Wicker Highlights Rural Challenges of Meeting EPA Water Mandates
Miss. Senator Says Federal Regulators Should Act More as Partners, Not Prosecutors
April 7, 2016
WASHINGTON – U.S. Senator Roger Wicker, R-Miss., today highlighted the difficulties that many communities in Mississippi face when attempting to comply with Environmental Protection Agency (EPA) water mandates. Wicker’s comments were made during a Senate Environment and Public Works Committee hearing to examine the importance of investing in water and wastewater infrastructure.
“I am very concerned about the horror stories of lead in water and children swimming in polluted water,” Wicker said. “This is completely unacceptable.”
Wicker went on to say that in addressing these problems regulators should act less like prosecutors and more like partners with local governments.
“The burden of federal unfunded mandates is increasing, and EPA assistance is decreasing,” Wicker added.
EPA has reduced the availability of technical assistance to small communities by 75 percent, which has eliminated two full-time circuit riders in Mississippi.
“I had hoped that, at a very minimum, my legislation, which the President signed into law last year, would result in a return of circuit riders in rural areas instead of increasing regulatory requirements,” Wicker said. “Sadly, the circuit riders have not returned with the assistance they have so capably provided to us in the past.”

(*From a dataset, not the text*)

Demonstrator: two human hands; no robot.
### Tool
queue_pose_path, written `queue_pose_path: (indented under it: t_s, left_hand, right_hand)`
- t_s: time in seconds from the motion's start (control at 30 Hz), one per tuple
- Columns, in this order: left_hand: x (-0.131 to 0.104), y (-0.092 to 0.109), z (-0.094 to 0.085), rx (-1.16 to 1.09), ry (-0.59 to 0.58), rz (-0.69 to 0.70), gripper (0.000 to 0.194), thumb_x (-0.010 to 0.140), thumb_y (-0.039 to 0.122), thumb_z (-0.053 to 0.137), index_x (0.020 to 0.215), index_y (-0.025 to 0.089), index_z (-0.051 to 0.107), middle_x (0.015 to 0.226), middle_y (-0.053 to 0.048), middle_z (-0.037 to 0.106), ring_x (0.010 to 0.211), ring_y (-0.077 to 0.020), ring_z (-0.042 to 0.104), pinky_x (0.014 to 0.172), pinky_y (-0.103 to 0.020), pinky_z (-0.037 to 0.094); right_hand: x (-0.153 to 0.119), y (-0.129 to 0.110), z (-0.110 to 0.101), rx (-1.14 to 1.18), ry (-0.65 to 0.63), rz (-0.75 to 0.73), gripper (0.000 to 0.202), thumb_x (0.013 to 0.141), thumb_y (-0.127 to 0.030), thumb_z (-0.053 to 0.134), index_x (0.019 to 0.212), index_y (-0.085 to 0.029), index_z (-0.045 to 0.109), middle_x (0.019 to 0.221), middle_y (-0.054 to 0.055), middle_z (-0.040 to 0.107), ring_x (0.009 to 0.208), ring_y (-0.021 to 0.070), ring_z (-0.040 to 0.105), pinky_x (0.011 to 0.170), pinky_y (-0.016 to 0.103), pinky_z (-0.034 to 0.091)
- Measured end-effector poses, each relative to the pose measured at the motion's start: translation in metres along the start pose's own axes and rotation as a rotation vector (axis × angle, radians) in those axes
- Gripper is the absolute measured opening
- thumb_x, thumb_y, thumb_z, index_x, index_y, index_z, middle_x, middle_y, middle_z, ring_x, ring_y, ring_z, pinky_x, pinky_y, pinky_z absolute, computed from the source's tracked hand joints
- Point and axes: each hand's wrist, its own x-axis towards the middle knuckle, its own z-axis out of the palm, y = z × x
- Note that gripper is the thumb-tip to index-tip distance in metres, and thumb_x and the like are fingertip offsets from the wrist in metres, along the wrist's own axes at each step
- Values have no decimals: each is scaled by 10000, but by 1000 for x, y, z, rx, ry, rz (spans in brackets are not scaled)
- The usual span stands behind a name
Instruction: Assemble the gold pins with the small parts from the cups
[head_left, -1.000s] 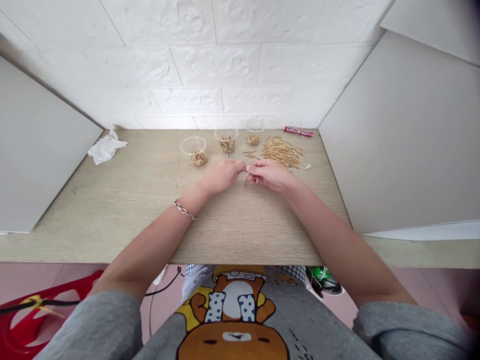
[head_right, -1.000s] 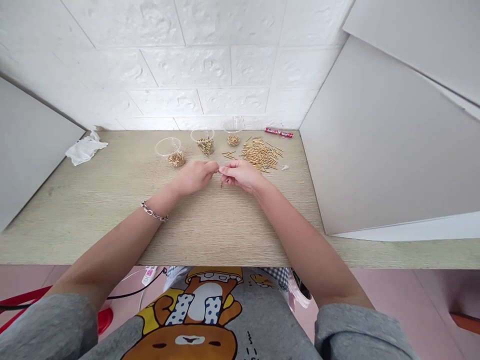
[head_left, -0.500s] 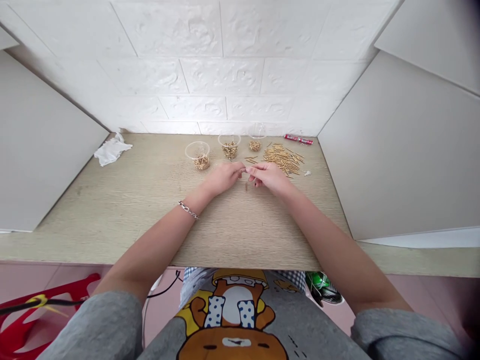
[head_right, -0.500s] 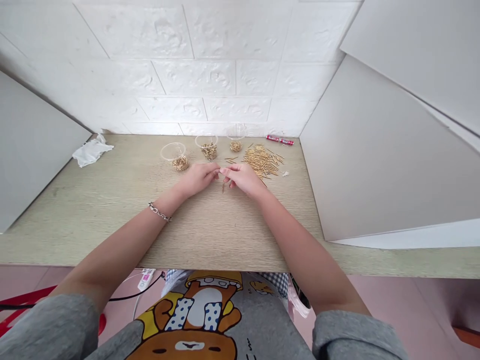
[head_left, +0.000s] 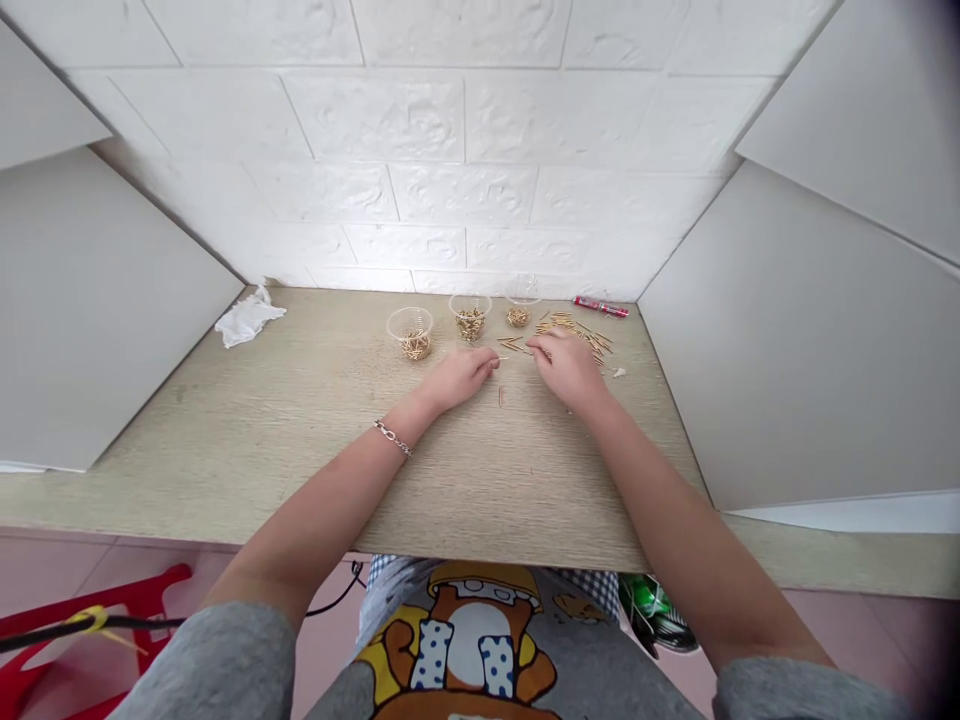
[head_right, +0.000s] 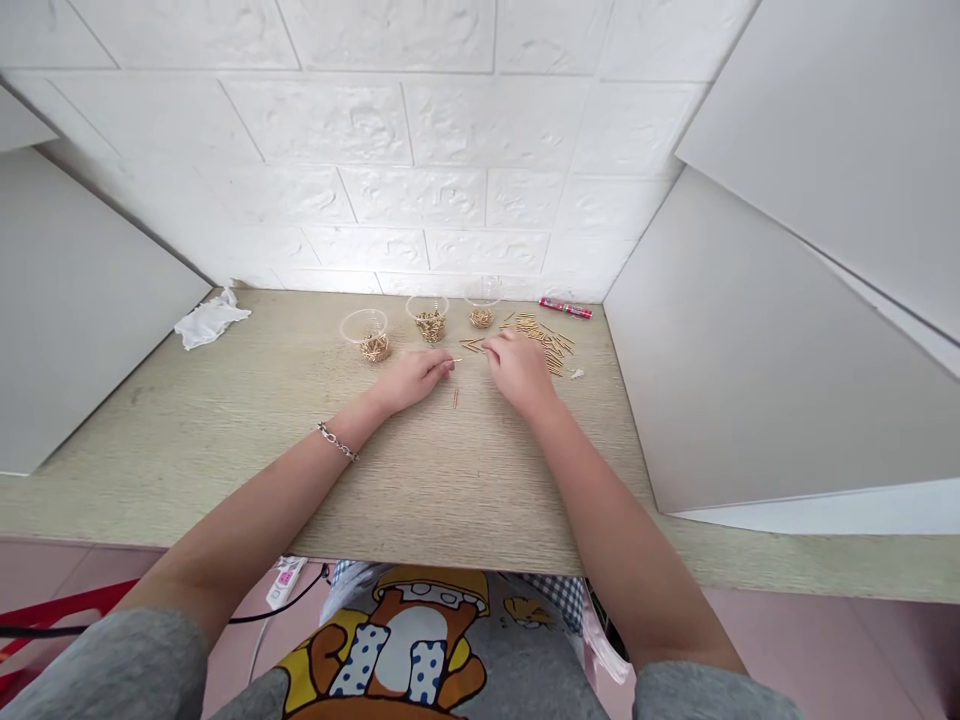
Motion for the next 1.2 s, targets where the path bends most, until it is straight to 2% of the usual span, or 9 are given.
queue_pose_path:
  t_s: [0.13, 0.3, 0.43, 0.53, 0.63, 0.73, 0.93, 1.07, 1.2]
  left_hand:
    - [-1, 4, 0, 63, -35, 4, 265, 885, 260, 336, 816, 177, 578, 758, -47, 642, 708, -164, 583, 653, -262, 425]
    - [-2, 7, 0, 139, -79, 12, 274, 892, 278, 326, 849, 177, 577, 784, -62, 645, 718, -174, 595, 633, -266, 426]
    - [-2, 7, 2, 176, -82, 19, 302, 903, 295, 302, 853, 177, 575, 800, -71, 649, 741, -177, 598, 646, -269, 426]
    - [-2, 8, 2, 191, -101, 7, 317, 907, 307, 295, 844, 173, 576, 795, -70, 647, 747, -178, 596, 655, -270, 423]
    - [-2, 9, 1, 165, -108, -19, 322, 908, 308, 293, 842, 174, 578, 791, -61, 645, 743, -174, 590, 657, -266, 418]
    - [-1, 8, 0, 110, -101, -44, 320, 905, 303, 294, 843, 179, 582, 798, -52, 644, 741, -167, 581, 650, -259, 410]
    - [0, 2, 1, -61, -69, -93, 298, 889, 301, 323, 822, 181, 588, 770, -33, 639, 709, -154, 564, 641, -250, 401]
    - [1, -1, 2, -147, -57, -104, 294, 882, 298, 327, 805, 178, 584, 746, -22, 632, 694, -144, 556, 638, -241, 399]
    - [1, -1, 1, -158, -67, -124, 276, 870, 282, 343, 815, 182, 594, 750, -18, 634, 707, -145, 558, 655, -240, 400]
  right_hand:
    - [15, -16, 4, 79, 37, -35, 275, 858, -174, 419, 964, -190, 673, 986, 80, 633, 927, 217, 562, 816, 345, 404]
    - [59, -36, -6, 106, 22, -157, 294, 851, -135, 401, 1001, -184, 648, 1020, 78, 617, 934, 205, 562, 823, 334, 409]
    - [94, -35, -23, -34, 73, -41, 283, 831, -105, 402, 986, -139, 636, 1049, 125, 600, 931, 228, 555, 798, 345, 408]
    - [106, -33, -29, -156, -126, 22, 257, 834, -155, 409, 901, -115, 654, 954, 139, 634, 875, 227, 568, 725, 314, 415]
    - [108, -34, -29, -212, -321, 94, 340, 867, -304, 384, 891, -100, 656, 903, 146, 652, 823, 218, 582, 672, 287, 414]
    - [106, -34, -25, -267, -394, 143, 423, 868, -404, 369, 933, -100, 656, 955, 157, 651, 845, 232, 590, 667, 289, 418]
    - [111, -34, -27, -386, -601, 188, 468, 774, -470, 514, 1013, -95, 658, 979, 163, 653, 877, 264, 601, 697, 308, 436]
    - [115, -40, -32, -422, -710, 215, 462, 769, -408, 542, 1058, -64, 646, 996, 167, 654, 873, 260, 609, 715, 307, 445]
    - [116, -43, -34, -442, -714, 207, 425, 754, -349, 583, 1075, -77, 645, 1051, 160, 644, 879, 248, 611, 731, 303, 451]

The “Grassroots Rural and Small Community Water Systems Assistance Act,” S. 611, was authored by Wicker and Sen. Heidi Heitkamp, D-N.D. The bill, which became law in December 2015, focuses on helping rural and small communities comply with federal “safe drinking water” regulations. It improved and reauthorized the “Safe Drinking Water Act” (SDWA) program to provide technical assistance and training provisions for $15 million per year over the next six years.
Examples of small, rural Mississippi communities struggling to meet EPA water requirements include:
• The town of New Hebron (pop. 400) is being told they have to spend $3 million to comply with a new EPA wastewater discharge permit.
• Lawrence County Water System, which supplies approximately 2,000 persons, needs $500,000 for a new well and storage tank repairs.
• The Town of Como (pop. 1,200) is facing overwhelming water challenges and failing to meet its current EPA permit. The cost to update Como’s sewer system is approximately $2 million. Como just finished paying the approximately $1 million loan to construct their currently failing treatment system last year.
• The Town of Utica (pop. 850) is facing a nearly $1 million dollar compliance upgrade to meet a new and more stringent EPA wastewater discharge permit.
• The Town of Shaw (pop. 1,900) was under a boil water order for over six months because of a broken chlorinator they could not afford to fix.
• The City of Mound Bayou (pop. 2,300) will need $7 million to pay for a new sewer treatment system to meet new EPA permit limitations for nitrogen and phosphorus.
Background: Mississippi has 1,217 drinking water systems across the state. Of those, 95.3 percent of the drinking water systems are defined by EPA as small and rural systems (population of less than 10,000).
The state faces more than $1 billion dollars in wastewater needs with the current level of regulation, and over 200 facilities are facing what one state agency has deemed “life changing permits” because of federal requirements to tighten permit limits.